I have to say that doing what I was most afraid to do has afforded me the courage to keep going. This past week in a poetry therapy session I read a poem titled, How Divine is Forgiving? by Marge Piercy. After reading it aloud, I was so afraid to take the next 15 minutes of writing time. I was so afraid of what it may reveal. But in doing so, in taking the next step and allowing myself to go into the poem, I found healing.
So today I encourage you to think about something you are afraid to write about and just write it. Allow yourself to be open and honest and move past fear to see what is on the other side.
How Divine is Forgiving?
by Marge Piercy
It’s a nice concept
but what’s under the sculptured draperies?
We forgive when we don’t really care
because what was done to us brought unexpected
harvest, as I always try to explain
to the peach trees as I prune them hard,
to the cats when I shove pills against
the Gothic vaults of their mouths
We forgive those who betrayed us
years later because memory has rotted
through like something left out in the weather
battered clean then littered dirty
in the rain, chewed by mice and beetles,
frozen and baked and stripped by the wind
til it is unrecognizable, corpse
or broken machine, something long useless.

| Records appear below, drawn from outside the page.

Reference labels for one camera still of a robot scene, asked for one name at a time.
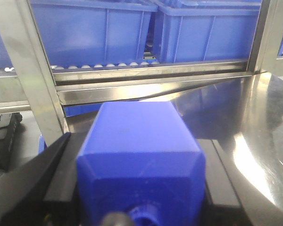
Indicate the stainless steel shelf rack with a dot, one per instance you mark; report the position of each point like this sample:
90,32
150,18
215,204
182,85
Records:
35,86

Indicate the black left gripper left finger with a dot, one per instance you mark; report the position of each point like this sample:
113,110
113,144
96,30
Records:
43,192

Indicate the blue bottle-shaped part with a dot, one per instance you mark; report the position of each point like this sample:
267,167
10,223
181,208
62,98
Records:
141,159

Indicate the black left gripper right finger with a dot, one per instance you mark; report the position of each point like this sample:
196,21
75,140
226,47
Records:
221,206

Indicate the blue plastic bin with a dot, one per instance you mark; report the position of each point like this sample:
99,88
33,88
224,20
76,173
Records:
204,30
93,32

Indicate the blue plastic bin middle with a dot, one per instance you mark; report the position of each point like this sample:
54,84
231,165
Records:
204,30

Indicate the blue plastic bin left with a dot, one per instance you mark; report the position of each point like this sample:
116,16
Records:
93,32

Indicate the white roller track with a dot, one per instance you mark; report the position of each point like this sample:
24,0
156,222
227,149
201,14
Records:
55,67

We forgive those whom their own machinations
have sufficiently tangled, enshrouded,
the fly who bit us to draw blood and who
hangs now a gutted trophy in a spider’s
airy larder; more exactly, the friend
whose habit of lying has immobilized him
at last like a dog trapped in a cocoon
of fishing line and barbed hooks.
We forgive those we firmly love
because anger hurts, a coal that burns
and smolders still scorching the tissues
inside, blistering wherever it touches
so that we bury the hot clinkers in a mound
of caring, suffocate the sparks with promises,
drown them in tears, reconciling.
We forgive mostly not from strength
but through imperfections, for memory
wears transparent as a glass with the pattern
washed off, till we stare past what injured us,
We forgive because we too have done
the same to others easy as a mudslide;
or because anger is a fire that must be fed
and we are too tired to rise and haul a log.